* ACTIVITY
All lines from the one containing "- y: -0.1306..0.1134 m" to the end of the data below are to be returned exactly, both ends included, with nothing added.

---------- DATASET SECTION

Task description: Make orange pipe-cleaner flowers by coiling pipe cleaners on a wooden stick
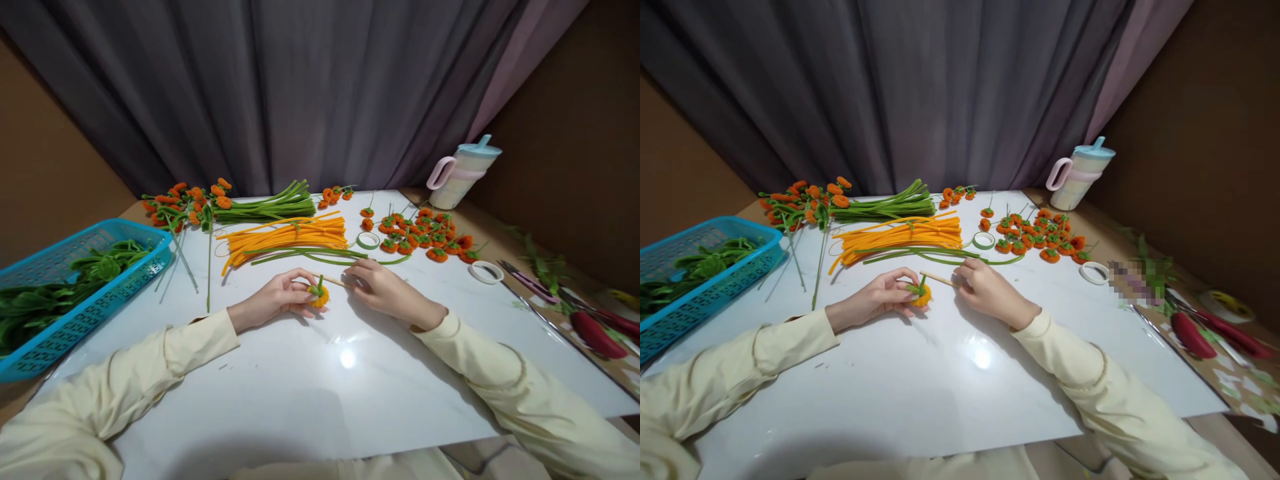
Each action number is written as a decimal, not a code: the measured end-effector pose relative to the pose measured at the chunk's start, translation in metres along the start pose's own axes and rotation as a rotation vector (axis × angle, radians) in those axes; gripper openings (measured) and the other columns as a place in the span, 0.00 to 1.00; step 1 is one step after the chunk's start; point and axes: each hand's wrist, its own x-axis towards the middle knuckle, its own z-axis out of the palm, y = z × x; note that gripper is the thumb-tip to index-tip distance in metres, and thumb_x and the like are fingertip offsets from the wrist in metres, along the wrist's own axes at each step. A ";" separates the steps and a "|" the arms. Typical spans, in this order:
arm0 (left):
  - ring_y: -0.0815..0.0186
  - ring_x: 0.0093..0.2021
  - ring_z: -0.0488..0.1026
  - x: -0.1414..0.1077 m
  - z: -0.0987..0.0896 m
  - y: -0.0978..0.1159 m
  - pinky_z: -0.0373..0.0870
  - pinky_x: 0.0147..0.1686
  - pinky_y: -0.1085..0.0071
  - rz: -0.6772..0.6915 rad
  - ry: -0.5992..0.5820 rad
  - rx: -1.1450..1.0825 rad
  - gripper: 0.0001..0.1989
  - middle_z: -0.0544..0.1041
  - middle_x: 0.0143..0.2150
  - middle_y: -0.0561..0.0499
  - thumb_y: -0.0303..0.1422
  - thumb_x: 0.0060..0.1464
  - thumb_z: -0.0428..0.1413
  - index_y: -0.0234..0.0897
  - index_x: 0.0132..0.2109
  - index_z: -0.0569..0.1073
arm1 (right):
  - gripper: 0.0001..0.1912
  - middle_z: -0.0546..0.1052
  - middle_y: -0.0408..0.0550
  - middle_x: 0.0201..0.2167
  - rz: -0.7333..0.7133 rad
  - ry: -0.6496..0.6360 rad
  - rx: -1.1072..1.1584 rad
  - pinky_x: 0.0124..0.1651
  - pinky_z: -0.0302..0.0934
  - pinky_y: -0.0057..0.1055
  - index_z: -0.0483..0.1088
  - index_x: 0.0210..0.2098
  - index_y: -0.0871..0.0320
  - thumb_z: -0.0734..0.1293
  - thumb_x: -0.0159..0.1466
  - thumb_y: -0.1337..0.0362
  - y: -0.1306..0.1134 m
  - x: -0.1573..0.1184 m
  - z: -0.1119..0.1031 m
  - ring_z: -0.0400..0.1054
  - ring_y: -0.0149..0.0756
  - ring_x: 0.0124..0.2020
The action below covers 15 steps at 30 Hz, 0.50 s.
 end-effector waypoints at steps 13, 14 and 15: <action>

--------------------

* YOUR SOLUTION
  - y: -0.1306..0.1134 m
  - x: -0.1573..0.1184 m
  - z: -0.1119..0.1031 m
  - ring_z: -0.0400..0.1054
  - ring_y: -0.0149..0.0756
  - ring_x: 0.0124..0.2020
The action below covers 15 steps at 30 Hz, 0.50 s.
 end-effector waypoints at steps 13, 14 and 15: <action>

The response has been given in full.